The decree of the court below, entered October 11, 1915, held that while appellant was justly and legally entitled to the item (a) above noted as salary, such item of $5,050.00 should not be computed as input of appellant under said sale contract because this item “in the opinion of the court was not a necessary expense attendant upon the acquisition of the said lands of said defendant company.” This holding is the sole ground of error assigned before us by appellant.

The court below held that said item “(b)” should be computed as input of appellant under said “sale contract/’ and this is assigned as cross-error before us by appellees.

Appellees also assign as cross-error that there was a mistake in the figures of $102,200, total input claimed by appellant.

We have, therefore, but the three questions to decide, which we will consider in their order as stated below, namely:

1. Was the $5,050 item (a) above referred to an input of appellant into said corporation which he is entitled to have computed in the. calculation of the amount of common stock of such corporation to which he is entitled?

We think it was. The “sale contract” referred to the existing agreement between- appellant and the Harrises as fixing the “input” into the treasury of the said corporation which appellant had contracted to make and by which his proportion of the common stock of such corporation was to be ascertained. Such existing agreement was contained in said prior contracts above referred to, of dates May 23, 1904, September 3, 1904, and March 6, 1908. The “sale contract” must therefore be construed along with such three prior contracts in determining what “input” aforesaid appellant had contracted to make and' by which his proportion of common stock aforesaid was to be ascertained. While it is true that there is a phrase in the “sale contract” which refers to such “input” as being “any further input of cash towards the payment of said Cary’s agreed input of three-fourths of said purchase money” of the company’s property> in the same “sale contract” Cary’s agreed input of three-fourths of the cost of the company’s property is used with the same meaning. Therefore, it is manifest that the true construction of the “sale contract” could not be that appellant’s said “input” must have been confined to money actually paid to the vendors of the property as purchase money. Some expenses of the company or corporation aforesaid were clearly contemplated by the “sale contract” as included in the language “purchase money” or “cost of the company’s property.” This is admitted in the bill of appellees where the position is taken that “the amount of expenses paid by said corporation * * actually constituting a part of the cost of said lands” are properly to be computed, where contributed by appellant as his “input” aforesaid; and in the brief of counsel for appellees the same position is taken. Now when we look to the contract of September 3, 1904, we see that other expenses than actual payment by the corporation of purchase money to vendors of the property of the company are contemplated. Further, when we look to the contract of May 23, 1904, which is the contract which fixes the obligation of appellant with respect to input aforesaid, we find this express language with reference to what expenses are to be paid by the corporation, to-wit:

“All expenses incident to the successful carrying out of the purposes of the said corporation are to be borne by the said corporation.”
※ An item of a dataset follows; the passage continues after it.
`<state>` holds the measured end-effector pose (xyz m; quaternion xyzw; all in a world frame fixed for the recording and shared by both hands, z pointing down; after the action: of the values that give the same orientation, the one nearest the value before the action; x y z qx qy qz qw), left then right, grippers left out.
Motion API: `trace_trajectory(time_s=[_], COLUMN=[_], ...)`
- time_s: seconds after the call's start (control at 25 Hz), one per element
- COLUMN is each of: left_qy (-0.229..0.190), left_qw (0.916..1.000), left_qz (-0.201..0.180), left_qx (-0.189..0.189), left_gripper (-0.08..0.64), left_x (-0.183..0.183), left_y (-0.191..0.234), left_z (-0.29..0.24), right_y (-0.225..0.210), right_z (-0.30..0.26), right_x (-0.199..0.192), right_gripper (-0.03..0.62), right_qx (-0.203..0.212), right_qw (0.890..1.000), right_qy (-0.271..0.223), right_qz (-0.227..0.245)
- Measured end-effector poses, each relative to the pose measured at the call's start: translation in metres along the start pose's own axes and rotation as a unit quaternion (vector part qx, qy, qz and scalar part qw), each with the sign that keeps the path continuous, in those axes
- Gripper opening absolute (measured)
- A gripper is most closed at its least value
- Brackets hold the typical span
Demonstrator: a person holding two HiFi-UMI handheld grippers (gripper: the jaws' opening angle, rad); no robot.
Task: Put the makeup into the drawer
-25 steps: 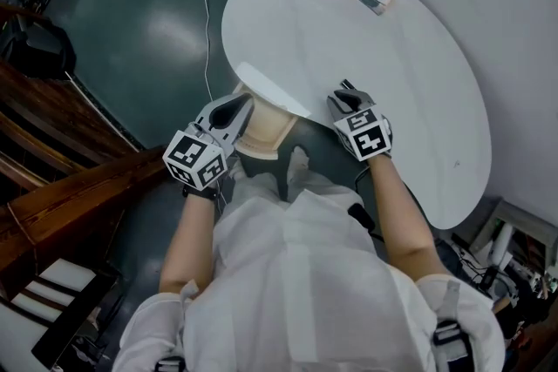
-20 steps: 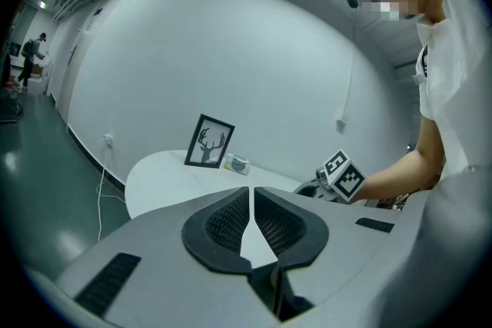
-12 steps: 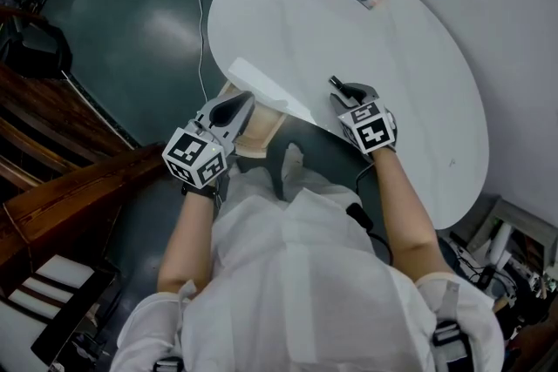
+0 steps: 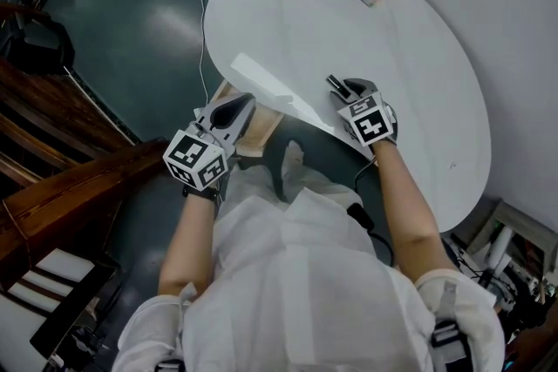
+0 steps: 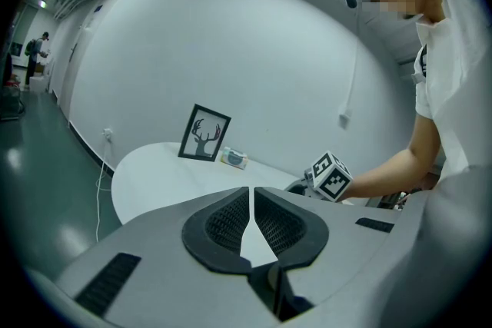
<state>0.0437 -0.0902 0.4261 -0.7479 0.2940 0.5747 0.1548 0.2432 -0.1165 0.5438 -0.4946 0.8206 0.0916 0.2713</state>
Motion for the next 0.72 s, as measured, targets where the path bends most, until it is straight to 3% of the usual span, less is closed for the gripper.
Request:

It is, therefore, clear that the' true construction of the “sale contract” is that appellant was obligated thereby to pay into the treasury of the corporation his proportion of three-fourths or so much thereof as was needed to defray “all expenses incident to the successful carrying out of the purposes of the said corporation” as well as to pay what was strictly “purchase money” of the company’s property. The evidence is further that appellee Witz and the decedent Holt, of whom the executor appellee is the personal representative, knew of all of the provisions of all of said prior contracts before the “sale contract” was entered into.
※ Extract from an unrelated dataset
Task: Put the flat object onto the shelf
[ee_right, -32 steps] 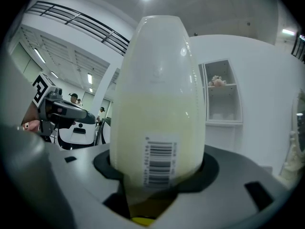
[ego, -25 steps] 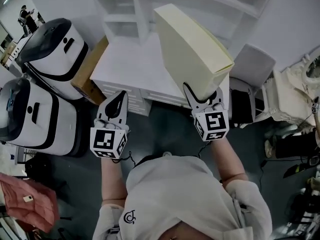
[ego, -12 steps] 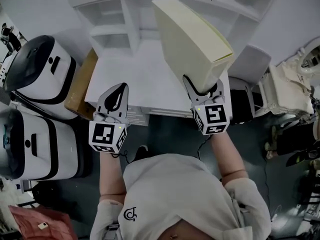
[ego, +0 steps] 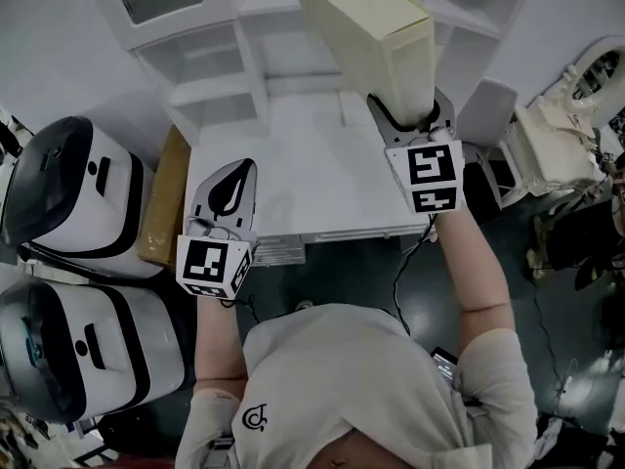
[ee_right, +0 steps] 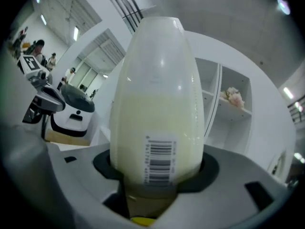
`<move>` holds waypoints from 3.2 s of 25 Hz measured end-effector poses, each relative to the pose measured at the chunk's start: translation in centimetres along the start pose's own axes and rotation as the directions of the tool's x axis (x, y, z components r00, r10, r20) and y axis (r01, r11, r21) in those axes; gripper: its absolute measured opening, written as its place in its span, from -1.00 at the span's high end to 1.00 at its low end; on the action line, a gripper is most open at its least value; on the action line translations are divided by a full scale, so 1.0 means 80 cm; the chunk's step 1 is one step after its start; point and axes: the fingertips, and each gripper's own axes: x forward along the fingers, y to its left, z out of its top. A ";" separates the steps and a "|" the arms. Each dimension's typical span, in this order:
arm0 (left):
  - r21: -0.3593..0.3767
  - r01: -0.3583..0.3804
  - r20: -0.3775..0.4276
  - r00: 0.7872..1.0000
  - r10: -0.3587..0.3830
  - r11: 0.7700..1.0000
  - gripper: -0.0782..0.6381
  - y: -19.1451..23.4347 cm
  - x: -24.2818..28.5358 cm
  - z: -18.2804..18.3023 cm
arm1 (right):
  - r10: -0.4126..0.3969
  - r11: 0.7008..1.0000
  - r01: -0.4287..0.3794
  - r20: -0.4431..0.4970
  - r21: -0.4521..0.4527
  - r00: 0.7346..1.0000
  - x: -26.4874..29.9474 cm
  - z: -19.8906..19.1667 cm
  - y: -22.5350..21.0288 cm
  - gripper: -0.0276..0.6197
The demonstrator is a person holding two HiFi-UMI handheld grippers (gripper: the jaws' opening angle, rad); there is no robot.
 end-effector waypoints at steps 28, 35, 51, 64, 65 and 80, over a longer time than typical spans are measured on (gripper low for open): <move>0.007 0.020 0.041 0.999 -0.021 1.000 0.74 0.081 0.067 -0.014 | -0.108 0.581 -0.224 -0.347 -0.782 0.932 0.216 0.093 -0.049 0.02; -0.003 -0.034 0.029 0.999 0.034 0.999 0.75 0.104 0.080 -0.023 | -0.084 0.540 -0.245 -0.341 -0.805 0.936 0.257 0.063 -0.052 0.03; -0.002 -0.087 -0.010 0.996 0.087 0.996 0.75 0.126 0.124 -0.039 | 0.095 0.510 -0.359 -0.364 -0.782 0.927 0.342 0.005 -0.034 -0.18; 0.007 -0.084 -0.059 0.995 0.084 0.996 0.75 0.136 0.151 -0.059 | 0.104 0.554 -0.400 -0.416 -0.730 0.904 0.396 -0.017 -0.022 -0.35; 0.005 -0.090 -0.065 0.994 0.090 0.996 0.75 0.140 0.151 -0.062 | 0.094 0.547 -0.399 -0.419 -0.736 0.903 0.402 -0.020 -0.023 -0.39; -0.038 -0.102 -0.089 0.991 0.099 0.994 0.74 0.155 0.152 -0.079 | 0.001 0.479 -0.350 -0.398 -0.805 0.918 0.435 -0.032 -0.033 -0.76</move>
The inquiry with respect to the item of input under consideration is reduced to this: Was this $5,050.00 of salary an item of the “expenses incident to the successful carrying out of the purposes of the said corporation ?”
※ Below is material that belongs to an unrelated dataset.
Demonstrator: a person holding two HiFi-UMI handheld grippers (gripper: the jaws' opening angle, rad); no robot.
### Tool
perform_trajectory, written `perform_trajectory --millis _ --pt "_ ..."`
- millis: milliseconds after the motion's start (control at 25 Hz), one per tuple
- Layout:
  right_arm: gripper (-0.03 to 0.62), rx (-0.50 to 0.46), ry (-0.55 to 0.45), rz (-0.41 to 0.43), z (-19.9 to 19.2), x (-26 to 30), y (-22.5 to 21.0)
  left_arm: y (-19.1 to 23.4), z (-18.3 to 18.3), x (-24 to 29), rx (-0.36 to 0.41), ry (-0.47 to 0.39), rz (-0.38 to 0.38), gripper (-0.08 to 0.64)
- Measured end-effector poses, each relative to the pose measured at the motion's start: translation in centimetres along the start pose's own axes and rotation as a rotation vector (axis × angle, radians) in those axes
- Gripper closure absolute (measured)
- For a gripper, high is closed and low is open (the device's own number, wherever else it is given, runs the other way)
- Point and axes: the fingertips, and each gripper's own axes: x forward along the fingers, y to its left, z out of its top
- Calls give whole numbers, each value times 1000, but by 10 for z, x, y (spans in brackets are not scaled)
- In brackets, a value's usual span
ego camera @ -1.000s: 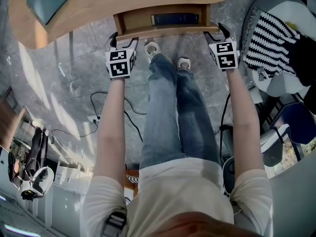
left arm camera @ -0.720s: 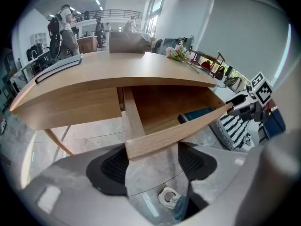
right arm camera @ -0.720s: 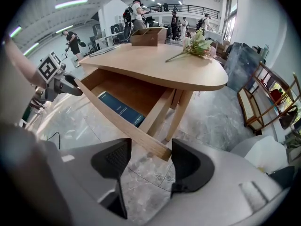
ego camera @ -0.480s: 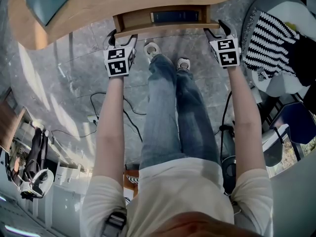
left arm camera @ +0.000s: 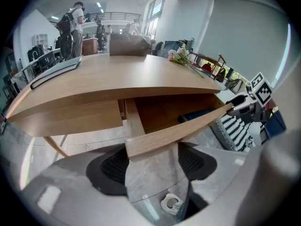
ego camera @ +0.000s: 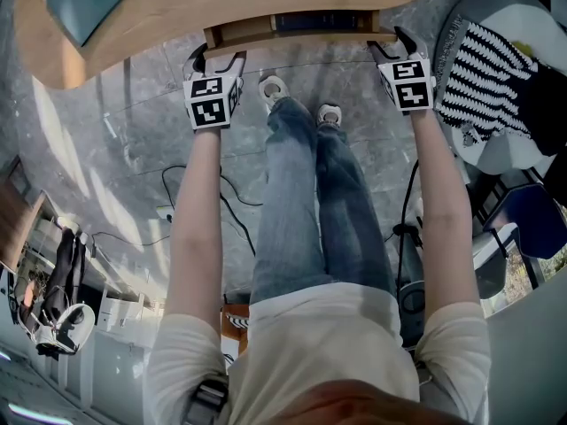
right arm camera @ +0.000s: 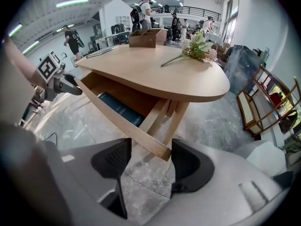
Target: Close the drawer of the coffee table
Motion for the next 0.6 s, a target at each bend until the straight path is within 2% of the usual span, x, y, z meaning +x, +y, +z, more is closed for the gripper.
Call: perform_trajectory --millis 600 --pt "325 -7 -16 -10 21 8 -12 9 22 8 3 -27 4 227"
That it was such an item is shown by a resolution of the board of directors of the corporation adopted February 29, 1908, allowing appellant, as president thereof, a salary of $2,400.00 per annum, beginning with May 1, 1907. This, it is true, was prior to the date, March 27, 1908, of the “sale contract” by which appellees’ rights were fixed; but it appears from a letter of date March 23, 1908, of counsel for Messrs. Holt and Witz, parties to such “sale contract,” that Mr. Witz, who was acting for himself and Capt. Holt, knew of the salary expense of the corporation before the “sale contract” was entered into, and the only suggestion in the way of an objection to such expense was that Mr. Witz “is of opinion that the salary should be limited to a term of one year and its amount thereafter to be fixed by the pool; the permanent salary at a figure such as that now had, unless agreed to by the pool, would be unattractive to him.” ■

At the date the “sale contract” was entered into, therefore, appellees are charged with knowledge that appellant was entitled to draw- a salary of $200 per month from May 1, 1907, which as of March 31, 1908, would have amounted to $2,000, as an expense “incident to the successful carrying out of the purposes of the said corporation,” and to defray which along with other outlay it followed from the provisions of the “sale contract” the “input” of appellant was obligated by him to be made, etc.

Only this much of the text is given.